Kalind is a Robotics Engineer in the Robotic Vehicles and Manipulators Group (347B). The lab he works in focuses on rapid technology development and end effectors specifically tailored to gripping and rough surface mobility.
His current work includes (Co-I) on the pop-up flat folding explorer robots (PUFFER), designing the mobility system for and thermal testing the motors and components for Mars and Europa. This platform was originally proposed for exploring lava tubes on Mars and the Moon and is currently funded to climb steep slopes imaging stratigraphy on Mars. It has a secondary goal of assessing it for possible inclusion with a Europa lander to explore the surface and enter crevasses.
For the Ocean Worlds Mobility Study he is involved in ideation of mobility and sampling systems as well as designing a cryogenic ice test chamber. Also testing cryogenic ice for its mechanical properties and the viability of mobility techniques.
Kalind is supporting the micro ground vehicles task designing platforms and gripping prototypes for the wall climbing robots that utilize microspines, electrostatic and dry adhesives (Gecko adhesive) to climb vertical surfaces.
As a side project he is testing metallic glass harmonic gear flex cups leading into testing metallic glass cryogenic temperature ready ball bearings.
Previous work includes principal investigator on the variable radius wheel which is currently being implemented into the Buoyant Rover Under Ice Explorer (BRUIE) and being looked at as a deployable cutting wheel for ice sampling.
Lead engineer on the Cam Hand for Robosimian, JPL’s 5th place entrant to the DARPA robotics challenge.
Lead engineer on the gripping sub assembly of the asteroid gripper for the asteroid return mission, this prototype was able to conform to and grip a wide variety of surfaces and helped secure the final decision for the current ARM mission.
Mobility consultant and field engineer for Volcanobot which explores volcanic fissures mapping them for a better understanding of magma flow.
Test bed engineer for SLOCUM TREC which generated its power using energy harvesting through phase changing waxes and the thermal climes of the ocean. During this time he also worked on a proposal involving wind power generation with Jack Jones.
He completed his thesis work on rotary microspine rough surface mobility at JPL while attending CSULA. . This was through the master’s thesis program which he conceived and helped to create.

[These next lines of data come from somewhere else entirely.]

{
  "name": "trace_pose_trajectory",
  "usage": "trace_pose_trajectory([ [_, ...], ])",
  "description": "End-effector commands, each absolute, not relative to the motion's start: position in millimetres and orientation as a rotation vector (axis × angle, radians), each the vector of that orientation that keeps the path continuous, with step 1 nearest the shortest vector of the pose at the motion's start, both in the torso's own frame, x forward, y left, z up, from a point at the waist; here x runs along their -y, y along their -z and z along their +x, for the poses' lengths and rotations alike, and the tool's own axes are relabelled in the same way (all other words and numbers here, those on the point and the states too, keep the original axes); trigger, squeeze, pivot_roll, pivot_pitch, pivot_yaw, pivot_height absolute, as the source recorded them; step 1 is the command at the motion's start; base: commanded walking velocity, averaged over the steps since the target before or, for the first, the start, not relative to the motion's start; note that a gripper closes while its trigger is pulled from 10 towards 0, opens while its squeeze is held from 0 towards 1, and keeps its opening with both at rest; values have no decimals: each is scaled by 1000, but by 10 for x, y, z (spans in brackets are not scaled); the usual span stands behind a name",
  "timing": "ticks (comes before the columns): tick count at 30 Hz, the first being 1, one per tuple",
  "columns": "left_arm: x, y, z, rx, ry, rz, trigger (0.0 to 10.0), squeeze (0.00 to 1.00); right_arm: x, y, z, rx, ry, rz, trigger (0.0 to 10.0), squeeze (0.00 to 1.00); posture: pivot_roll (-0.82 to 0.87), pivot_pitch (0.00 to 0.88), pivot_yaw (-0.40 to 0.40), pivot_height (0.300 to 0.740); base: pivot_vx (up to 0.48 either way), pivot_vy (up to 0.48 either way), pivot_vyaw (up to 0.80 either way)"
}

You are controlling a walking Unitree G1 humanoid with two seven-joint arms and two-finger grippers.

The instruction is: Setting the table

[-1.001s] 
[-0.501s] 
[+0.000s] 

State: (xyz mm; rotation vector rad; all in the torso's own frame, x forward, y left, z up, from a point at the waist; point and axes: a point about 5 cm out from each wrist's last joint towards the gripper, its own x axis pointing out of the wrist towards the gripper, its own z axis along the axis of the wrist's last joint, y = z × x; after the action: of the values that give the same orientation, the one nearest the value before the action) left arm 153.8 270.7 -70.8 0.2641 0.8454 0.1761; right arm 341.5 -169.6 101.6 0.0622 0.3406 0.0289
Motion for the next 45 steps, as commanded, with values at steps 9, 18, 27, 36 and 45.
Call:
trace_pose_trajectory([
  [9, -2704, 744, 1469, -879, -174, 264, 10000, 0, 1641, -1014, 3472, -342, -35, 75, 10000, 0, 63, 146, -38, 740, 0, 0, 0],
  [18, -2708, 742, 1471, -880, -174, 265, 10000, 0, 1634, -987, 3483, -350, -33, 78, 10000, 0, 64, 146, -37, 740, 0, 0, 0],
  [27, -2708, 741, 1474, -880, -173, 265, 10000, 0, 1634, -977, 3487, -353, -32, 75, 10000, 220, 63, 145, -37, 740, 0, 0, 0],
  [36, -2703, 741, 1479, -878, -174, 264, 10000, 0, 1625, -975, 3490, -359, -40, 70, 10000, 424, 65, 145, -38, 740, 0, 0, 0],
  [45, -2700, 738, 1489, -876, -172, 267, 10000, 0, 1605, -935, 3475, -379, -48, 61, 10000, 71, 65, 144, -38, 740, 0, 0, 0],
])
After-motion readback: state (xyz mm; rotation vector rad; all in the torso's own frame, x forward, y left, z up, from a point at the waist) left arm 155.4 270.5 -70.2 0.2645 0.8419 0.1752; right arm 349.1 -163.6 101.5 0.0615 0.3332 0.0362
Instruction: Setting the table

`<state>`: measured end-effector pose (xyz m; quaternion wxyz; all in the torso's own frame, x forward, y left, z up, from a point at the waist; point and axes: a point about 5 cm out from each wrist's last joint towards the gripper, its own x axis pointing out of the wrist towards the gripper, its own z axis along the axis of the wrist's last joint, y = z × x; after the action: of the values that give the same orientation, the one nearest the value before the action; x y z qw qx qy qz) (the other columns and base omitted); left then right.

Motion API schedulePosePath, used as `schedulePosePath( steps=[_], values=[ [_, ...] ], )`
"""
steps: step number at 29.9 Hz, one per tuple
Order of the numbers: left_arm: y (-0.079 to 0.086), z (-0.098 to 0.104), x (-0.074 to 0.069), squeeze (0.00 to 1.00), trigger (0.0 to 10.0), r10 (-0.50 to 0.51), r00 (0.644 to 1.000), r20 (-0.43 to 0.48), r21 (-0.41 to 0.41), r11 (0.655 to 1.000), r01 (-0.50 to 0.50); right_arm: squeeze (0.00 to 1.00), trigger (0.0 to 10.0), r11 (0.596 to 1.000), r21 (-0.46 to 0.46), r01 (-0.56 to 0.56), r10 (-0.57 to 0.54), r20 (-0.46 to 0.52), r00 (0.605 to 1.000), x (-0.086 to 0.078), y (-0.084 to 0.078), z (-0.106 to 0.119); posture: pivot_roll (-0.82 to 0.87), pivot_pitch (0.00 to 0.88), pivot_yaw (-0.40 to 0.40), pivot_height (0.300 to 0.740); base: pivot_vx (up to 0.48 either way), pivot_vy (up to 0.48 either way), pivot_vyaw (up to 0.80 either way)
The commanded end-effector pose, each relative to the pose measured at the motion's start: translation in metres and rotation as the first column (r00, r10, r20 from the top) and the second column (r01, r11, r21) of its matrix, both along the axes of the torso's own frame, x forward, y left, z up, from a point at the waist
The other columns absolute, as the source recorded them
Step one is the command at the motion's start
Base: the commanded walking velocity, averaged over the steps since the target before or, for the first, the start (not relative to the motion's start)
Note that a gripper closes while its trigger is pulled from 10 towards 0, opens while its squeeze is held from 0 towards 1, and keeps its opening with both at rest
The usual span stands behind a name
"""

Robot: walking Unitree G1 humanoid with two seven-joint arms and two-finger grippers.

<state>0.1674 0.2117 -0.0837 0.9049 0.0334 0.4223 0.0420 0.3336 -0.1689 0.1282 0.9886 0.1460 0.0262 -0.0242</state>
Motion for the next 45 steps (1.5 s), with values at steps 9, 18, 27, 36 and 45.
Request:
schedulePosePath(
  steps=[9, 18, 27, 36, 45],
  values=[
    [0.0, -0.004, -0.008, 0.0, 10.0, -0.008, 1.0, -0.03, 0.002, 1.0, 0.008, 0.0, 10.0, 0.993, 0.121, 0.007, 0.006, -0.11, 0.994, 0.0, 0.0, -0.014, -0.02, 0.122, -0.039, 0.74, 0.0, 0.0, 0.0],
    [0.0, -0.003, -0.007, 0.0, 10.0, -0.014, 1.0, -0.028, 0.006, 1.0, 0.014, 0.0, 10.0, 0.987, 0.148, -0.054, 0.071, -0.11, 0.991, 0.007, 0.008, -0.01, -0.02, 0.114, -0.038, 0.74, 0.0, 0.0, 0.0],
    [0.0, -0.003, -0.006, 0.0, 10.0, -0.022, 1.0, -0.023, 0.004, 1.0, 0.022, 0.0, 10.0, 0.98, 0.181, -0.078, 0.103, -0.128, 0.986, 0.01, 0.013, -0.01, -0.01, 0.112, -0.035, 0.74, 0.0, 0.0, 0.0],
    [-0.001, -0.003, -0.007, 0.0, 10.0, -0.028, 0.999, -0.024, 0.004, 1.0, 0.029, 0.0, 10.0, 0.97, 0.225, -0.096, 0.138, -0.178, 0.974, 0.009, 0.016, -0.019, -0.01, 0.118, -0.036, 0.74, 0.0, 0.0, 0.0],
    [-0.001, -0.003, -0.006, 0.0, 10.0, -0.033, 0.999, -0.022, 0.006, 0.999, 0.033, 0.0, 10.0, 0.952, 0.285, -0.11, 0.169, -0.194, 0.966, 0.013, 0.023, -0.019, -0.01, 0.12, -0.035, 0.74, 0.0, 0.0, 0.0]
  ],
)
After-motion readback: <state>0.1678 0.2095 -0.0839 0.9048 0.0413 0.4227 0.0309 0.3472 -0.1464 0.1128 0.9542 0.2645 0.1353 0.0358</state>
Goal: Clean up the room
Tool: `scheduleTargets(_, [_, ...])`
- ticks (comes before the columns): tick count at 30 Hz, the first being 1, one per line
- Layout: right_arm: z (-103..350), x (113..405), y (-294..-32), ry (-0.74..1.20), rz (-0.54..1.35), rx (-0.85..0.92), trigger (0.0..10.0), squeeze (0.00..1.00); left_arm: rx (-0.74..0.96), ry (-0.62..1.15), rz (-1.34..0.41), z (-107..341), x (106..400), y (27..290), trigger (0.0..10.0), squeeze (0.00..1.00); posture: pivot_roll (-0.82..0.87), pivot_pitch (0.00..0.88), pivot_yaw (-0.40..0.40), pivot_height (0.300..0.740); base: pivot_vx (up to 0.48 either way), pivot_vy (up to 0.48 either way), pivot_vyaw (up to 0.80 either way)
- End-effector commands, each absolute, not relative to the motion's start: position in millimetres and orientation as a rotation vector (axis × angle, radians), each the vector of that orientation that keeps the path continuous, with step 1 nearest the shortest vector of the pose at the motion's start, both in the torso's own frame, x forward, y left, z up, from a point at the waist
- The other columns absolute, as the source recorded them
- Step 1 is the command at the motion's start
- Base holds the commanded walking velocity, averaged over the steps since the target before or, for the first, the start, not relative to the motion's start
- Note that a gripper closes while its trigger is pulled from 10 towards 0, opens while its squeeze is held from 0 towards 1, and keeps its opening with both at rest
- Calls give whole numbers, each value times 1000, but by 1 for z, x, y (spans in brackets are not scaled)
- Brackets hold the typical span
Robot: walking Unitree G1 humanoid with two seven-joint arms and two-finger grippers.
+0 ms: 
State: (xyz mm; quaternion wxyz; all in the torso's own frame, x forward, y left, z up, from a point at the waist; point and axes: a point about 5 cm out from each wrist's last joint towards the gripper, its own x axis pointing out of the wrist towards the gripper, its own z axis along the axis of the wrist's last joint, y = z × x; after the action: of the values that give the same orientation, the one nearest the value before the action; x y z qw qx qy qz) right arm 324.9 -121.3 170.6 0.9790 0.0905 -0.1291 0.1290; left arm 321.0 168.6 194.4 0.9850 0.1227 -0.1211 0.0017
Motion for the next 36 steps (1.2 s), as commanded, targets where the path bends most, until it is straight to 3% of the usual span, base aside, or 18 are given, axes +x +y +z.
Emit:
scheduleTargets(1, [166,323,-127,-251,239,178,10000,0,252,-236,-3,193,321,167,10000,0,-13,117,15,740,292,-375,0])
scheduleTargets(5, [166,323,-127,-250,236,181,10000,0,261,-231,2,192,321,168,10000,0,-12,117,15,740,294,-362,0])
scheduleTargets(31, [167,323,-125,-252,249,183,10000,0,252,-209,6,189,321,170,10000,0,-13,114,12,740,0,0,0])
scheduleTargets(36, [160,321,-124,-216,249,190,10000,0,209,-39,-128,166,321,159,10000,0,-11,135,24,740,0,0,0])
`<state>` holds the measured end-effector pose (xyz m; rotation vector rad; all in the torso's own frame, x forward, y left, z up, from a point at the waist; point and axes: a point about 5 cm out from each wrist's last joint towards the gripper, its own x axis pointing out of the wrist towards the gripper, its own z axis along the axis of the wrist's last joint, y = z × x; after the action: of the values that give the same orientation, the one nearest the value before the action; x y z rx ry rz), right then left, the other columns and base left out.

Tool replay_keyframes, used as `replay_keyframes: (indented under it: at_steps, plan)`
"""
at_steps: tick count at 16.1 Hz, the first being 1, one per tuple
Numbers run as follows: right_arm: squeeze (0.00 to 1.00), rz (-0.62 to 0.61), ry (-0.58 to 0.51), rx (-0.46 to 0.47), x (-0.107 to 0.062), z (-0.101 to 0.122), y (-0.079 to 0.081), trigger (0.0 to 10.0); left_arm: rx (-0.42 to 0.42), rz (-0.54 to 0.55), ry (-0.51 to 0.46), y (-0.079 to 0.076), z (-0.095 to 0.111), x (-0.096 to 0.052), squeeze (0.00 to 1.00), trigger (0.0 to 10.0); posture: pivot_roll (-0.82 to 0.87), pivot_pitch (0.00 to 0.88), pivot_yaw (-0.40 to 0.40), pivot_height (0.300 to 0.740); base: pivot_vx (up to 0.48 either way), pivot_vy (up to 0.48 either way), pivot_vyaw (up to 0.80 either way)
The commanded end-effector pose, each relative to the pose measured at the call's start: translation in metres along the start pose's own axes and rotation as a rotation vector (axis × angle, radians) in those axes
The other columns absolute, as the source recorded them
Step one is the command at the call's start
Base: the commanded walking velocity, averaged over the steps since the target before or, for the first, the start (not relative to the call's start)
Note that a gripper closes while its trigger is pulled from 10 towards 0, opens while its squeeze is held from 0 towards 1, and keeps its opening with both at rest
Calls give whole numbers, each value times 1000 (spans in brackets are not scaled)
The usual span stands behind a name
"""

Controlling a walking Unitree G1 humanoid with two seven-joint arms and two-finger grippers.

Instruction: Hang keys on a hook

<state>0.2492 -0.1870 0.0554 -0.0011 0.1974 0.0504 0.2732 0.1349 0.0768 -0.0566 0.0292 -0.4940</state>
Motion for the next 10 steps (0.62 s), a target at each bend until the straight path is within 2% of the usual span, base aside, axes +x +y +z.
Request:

This program is currently growing beyond CSULA to include Cal Poly Pomona, UCLA and possibly Harvey Mud.
At CSULA he worked for Space Center, a NASA university research center where he was in charge of three wind tunnels, a supersonic, reciprocating and blowout version. He is well versed in their design, building test setups and gathering valuable test data. This led to publishing a paper on supersonic combustion of emerging fuels.
His thesis research has led to a patent upcoming journal article and continued research into palm sized climbing platforms.
M.S. Mechanical Engineering, CSULA
B.S. Industrial Design, ASU
Feb 2014 – Present: JPL, Robotics Mechanical Engineer
June 2012 – Feb 2014: JPL, Robotics Intern
Oct 2011 – June 2012: NASA URC Program at CSULA, NASA Student Research
Extreme environment exploration, end effectors, bio mimicry, microspine gripping, additive manufacturing and rapid prototyping.